TASK PROMPT:
Your answer should be an exact copy of the lines from the start of the entries to the line containing "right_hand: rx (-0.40", both included.

Records from a collection:

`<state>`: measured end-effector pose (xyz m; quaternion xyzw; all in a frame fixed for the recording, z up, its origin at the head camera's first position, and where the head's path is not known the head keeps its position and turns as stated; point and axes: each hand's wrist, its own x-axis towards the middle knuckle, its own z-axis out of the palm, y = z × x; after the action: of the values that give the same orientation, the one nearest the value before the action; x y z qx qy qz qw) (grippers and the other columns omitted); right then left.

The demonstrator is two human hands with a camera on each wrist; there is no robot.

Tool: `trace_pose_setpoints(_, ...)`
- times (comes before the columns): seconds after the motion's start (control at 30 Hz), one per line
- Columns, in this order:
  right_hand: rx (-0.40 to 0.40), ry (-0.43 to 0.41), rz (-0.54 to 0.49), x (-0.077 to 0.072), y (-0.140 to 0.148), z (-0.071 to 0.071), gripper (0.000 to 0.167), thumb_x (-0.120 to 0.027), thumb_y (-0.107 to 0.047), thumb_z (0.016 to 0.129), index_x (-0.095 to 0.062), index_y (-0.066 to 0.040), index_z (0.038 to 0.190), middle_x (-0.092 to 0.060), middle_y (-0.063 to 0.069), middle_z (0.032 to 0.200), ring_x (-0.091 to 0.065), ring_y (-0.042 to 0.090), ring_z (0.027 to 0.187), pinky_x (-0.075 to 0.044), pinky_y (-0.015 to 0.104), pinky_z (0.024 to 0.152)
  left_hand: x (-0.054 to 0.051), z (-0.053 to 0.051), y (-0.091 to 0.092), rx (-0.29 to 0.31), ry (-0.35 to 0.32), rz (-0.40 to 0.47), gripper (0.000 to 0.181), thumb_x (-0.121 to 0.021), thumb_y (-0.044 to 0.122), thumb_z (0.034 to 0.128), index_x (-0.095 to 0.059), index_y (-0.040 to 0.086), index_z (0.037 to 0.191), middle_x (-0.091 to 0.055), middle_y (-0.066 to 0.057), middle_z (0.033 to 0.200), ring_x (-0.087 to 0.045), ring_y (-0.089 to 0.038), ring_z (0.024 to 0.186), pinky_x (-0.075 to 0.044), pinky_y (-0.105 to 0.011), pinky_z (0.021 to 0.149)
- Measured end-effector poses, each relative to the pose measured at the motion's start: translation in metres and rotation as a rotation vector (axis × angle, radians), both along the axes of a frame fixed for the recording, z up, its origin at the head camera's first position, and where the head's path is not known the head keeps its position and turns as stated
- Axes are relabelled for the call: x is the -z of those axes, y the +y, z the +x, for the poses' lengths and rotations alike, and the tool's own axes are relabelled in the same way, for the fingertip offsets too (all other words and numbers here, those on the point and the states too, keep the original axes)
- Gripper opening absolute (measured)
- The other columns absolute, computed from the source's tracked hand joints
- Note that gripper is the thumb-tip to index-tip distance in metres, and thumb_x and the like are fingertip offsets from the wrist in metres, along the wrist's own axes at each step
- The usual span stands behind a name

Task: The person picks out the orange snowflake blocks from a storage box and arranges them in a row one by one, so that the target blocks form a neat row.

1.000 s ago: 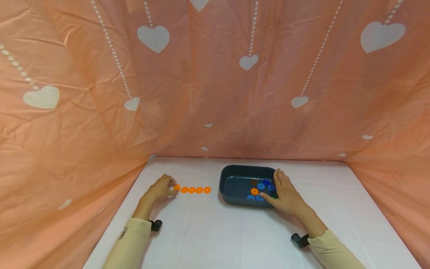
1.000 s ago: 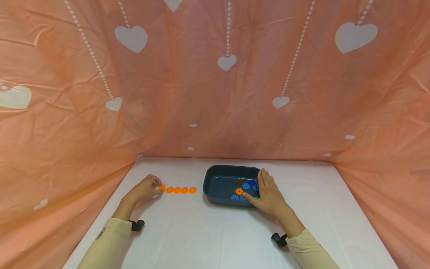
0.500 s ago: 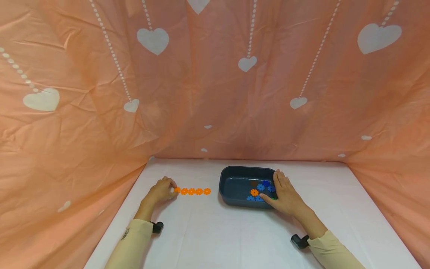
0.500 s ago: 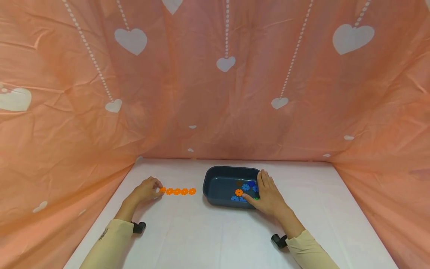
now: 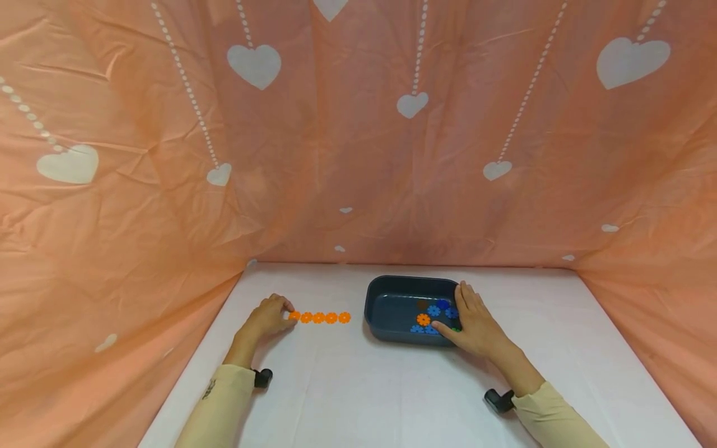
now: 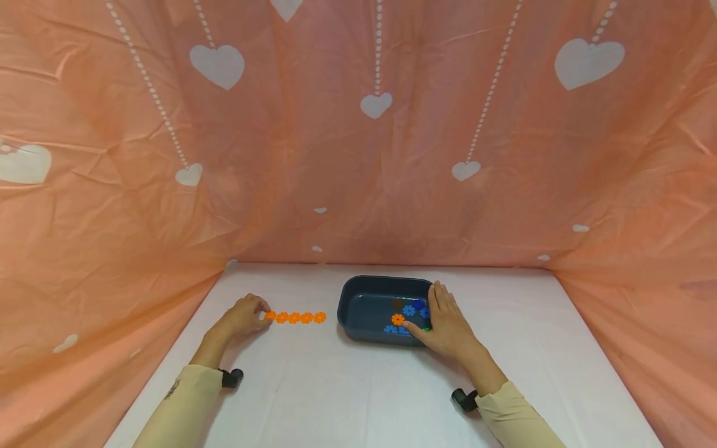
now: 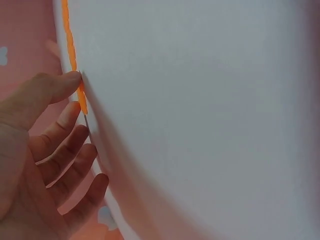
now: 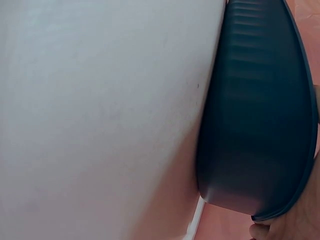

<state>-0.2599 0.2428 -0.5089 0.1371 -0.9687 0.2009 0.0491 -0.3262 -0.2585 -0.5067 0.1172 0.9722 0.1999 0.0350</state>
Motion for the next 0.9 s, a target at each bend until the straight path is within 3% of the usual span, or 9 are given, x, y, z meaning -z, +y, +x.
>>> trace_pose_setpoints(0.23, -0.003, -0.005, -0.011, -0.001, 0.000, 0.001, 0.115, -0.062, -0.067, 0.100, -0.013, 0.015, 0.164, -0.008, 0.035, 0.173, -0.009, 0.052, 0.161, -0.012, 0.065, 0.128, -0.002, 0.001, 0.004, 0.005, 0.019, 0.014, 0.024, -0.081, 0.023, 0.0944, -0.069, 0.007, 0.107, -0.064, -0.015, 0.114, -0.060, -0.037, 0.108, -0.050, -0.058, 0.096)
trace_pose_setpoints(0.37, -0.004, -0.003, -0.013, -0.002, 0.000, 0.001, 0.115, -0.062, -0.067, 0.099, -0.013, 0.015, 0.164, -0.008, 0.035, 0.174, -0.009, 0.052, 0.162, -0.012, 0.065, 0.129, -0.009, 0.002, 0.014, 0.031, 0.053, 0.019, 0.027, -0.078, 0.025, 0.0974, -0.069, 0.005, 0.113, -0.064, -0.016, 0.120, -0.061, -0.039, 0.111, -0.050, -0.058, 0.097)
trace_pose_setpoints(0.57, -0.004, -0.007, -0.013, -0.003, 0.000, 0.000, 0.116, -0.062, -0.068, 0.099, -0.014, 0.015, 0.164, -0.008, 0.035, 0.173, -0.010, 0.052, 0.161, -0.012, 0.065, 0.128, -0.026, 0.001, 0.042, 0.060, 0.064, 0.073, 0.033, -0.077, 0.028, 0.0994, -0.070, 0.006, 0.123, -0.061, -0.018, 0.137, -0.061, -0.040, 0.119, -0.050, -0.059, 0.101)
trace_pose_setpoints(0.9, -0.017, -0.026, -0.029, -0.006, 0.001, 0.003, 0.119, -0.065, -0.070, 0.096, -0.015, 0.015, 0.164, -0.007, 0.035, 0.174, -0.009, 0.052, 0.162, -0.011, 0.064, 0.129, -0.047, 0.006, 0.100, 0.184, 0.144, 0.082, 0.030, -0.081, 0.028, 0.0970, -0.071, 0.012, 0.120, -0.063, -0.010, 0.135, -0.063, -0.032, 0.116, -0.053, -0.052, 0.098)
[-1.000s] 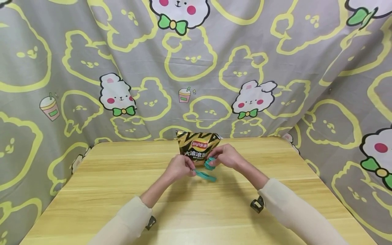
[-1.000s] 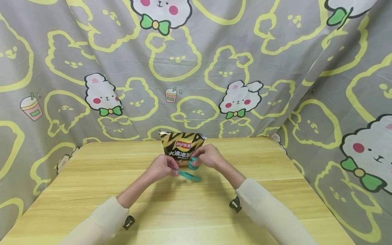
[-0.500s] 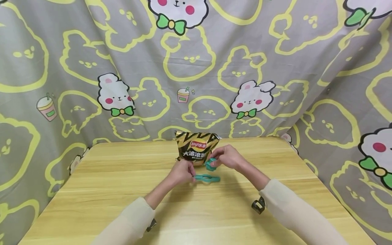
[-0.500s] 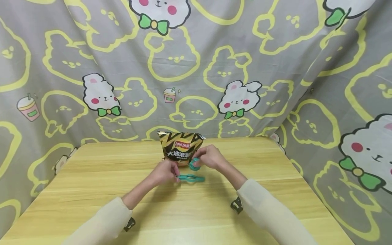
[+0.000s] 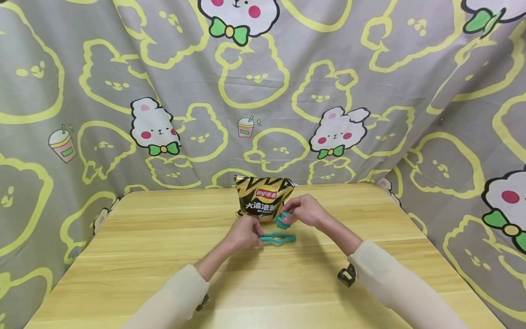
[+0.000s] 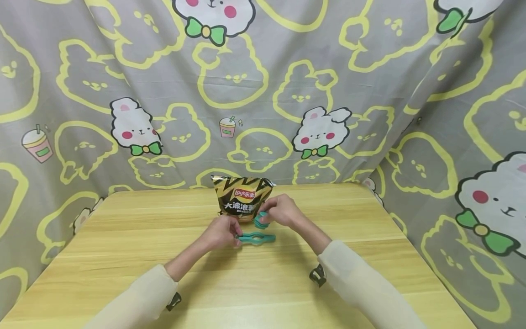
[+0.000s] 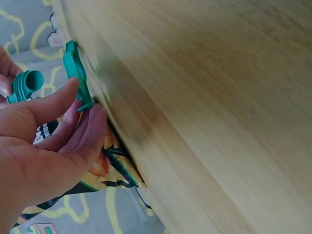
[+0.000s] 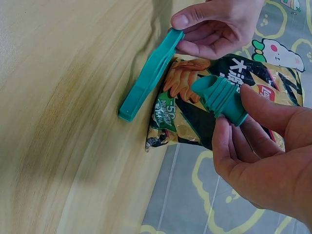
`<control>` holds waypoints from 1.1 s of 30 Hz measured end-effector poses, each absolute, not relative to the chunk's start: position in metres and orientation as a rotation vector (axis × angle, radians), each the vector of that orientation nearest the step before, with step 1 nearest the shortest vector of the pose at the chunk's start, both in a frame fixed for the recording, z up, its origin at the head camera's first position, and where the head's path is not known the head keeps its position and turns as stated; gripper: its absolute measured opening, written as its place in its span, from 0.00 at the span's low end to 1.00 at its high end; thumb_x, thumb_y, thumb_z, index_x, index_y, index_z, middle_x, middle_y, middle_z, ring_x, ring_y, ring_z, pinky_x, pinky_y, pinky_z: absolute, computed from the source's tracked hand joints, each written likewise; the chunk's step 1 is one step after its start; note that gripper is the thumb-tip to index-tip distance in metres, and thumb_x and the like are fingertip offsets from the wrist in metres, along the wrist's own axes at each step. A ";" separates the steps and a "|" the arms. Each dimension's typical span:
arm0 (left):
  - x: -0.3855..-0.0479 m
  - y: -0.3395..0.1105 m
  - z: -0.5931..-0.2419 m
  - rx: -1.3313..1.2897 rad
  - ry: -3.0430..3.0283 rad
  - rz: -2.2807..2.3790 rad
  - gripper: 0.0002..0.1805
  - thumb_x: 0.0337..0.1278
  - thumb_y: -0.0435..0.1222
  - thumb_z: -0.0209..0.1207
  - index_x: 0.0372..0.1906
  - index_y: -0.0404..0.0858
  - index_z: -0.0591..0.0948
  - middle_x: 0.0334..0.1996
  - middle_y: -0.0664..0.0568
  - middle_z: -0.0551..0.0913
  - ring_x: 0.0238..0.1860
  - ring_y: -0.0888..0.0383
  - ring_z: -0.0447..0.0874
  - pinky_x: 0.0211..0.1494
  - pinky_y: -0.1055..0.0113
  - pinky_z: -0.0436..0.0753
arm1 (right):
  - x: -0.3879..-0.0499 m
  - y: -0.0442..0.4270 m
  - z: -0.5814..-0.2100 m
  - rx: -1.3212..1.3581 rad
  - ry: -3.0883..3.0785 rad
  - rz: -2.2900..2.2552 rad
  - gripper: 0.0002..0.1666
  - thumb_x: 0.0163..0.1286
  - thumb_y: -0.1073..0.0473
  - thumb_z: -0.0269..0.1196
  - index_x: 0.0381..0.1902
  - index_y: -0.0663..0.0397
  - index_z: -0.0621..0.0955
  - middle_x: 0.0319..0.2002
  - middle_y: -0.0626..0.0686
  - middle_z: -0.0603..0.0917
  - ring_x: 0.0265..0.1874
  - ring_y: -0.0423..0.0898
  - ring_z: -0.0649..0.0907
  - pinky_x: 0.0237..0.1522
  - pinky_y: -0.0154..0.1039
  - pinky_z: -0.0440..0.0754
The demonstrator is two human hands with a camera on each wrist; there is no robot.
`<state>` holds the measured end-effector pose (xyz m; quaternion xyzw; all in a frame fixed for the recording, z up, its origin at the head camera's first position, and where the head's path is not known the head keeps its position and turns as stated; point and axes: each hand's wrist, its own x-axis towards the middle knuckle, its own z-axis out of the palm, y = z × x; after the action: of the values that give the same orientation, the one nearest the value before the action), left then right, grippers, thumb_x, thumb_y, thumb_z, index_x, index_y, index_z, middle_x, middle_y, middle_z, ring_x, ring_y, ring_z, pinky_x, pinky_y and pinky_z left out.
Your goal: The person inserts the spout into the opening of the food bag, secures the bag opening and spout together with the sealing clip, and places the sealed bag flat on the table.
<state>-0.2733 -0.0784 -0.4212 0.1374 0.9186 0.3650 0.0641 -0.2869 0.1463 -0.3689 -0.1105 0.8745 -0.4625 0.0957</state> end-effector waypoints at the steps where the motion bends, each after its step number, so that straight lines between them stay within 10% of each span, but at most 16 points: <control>1: -0.273 -0.078 -0.421 0.417 2.772 1.104 0.15 0.30 0.25 0.79 0.28 0.37 0.85 0.26 0.53 0.83 0.29 0.58 0.78 0.37 0.67 0.80 | -0.287 0.147 -0.369 -0.325 2.591 -1.369 0.14 0.58 0.63 0.75 0.42 0.60 0.89 0.36 0.52 0.89 0.38 0.45 0.85 0.49 0.45 0.82; 20: -0.272 -0.077 -0.422 0.440 2.728 1.131 0.16 0.35 0.25 0.77 0.36 0.33 0.87 0.33 0.46 0.88 0.33 0.58 0.82 0.42 0.65 0.85 | -0.286 0.149 -0.368 -0.311 2.590 -1.367 0.14 0.58 0.62 0.75 0.42 0.59 0.89 0.37 0.52 0.89 0.40 0.45 0.84 0.50 0.47 0.82; 33: -0.271 -0.080 -0.403 0.548 2.798 1.175 0.09 0.55 0.32 0.70 0.41 0.33 0.88 0.34 0.50 0.89 0.35 0.57 0.86 0.43 0.62 0.84 | -0.287 0.150 -0.367 -0.312 2.590 -1.376 0.12 0.58 0.63 0.75 0.41 0.59 0.89 0.36 0.52 0.89 0.39 0.46 0.84 0.50 0.47 0.82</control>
<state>-0.2709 -0.0801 -0.4027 0.1776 0.9070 0.3808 0.0289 -0.2867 0.1498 -0.3669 -0.1053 0.8741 -0.4643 0.0961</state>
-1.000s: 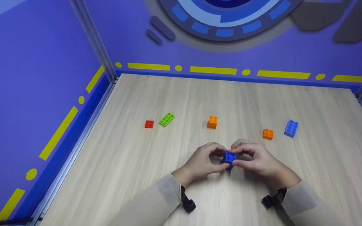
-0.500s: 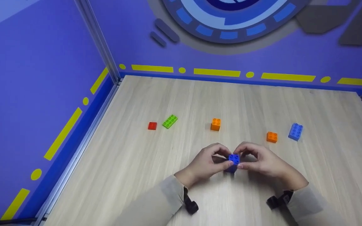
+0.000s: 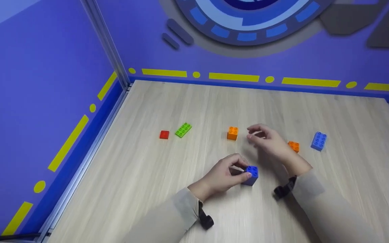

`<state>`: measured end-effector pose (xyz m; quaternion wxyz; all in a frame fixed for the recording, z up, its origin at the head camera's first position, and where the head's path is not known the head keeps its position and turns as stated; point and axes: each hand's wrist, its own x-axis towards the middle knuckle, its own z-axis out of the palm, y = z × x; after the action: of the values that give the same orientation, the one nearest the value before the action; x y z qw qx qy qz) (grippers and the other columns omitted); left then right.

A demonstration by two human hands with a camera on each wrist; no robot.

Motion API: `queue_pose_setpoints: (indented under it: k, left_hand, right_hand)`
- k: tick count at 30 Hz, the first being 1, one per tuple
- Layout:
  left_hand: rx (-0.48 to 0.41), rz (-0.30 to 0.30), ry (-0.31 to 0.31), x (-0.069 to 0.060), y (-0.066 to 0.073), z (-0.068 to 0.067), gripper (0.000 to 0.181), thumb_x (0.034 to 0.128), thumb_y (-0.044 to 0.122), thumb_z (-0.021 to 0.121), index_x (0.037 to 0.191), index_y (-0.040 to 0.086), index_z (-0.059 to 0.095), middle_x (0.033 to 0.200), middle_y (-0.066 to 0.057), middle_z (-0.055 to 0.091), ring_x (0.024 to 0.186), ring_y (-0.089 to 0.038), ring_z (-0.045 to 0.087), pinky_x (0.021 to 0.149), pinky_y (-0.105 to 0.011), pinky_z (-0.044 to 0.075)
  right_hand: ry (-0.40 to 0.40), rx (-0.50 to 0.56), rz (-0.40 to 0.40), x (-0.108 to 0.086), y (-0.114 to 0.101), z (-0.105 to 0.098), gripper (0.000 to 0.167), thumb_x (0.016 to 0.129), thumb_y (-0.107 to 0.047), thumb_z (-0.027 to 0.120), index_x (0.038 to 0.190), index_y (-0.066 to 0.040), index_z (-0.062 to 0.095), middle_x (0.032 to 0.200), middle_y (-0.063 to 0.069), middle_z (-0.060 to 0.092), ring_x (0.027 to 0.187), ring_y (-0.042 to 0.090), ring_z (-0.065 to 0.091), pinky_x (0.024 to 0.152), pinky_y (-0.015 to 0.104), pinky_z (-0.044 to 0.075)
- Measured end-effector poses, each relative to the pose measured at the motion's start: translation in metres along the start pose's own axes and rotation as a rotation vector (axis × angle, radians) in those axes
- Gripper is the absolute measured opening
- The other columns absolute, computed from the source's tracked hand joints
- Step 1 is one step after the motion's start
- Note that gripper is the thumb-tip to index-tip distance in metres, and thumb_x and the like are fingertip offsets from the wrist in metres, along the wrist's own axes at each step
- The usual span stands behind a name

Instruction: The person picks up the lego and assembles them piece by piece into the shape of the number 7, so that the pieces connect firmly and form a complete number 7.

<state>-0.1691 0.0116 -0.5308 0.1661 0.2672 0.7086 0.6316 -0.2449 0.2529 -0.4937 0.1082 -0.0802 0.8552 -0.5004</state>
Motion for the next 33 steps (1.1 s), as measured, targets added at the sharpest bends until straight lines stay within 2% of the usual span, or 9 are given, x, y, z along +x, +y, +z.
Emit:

ANSWER SPACE:
`<state>`: measured end-effector pose (xyz m; quaternion xyzw; all in a frame fixed for the recording, z up, its origin at the head camera's first position, and where the head's path is not known the head keeps its position and turns as stated; point and axes: each hand's wrist, its own x-axis towards the middle knuckle, its own z-axis out of the palm, y = z × x; after the action: of the values that give the same orientation, the one nearest the value before the action; x y z qx qy qz qw) (grippers and the other columns omitted); right then left.

The demonstrator is two human hands with a camera on each wrist; there is no robot.

Tool: `trace_pose_setpoints(_, ...)`
- times (comes before the columns): seconds after the motion's start (control at 30 Hz), one per line
- Columns, in this order:
  right_hand: rx (-0.40 to 0.40), ry (-0.43 to 0.41), rz (-0.54 to 0.49), x (-0.077 to 0.072), y (-0.140 to 0.148), z (-0.071 to 0.071), gripper (0.000 to 0.167), thumb_x (-0.120 to 0.027), thumb_y (-0.107 to 0.047), thumb_z (0.016 to 0.129), index_x (-0.095 to 0.062), index_y (-0.066 to 0.040), index_z (0.038 to 0.190), middle_x (-0.092 to 0.060), middle_y (-0.063 to 0.069), middle_z (0.032 to 0.200), ring_x (-0.091 to 0.065), ring_y (-0.042 to 0.090), ring_z (0.027 to 0.187), pinky_x (-0.075 to 0.044), pinky_y (-0.015 to 0.104), pinky_z (0.024 to 0.152)

Nothing more belongs to this answer.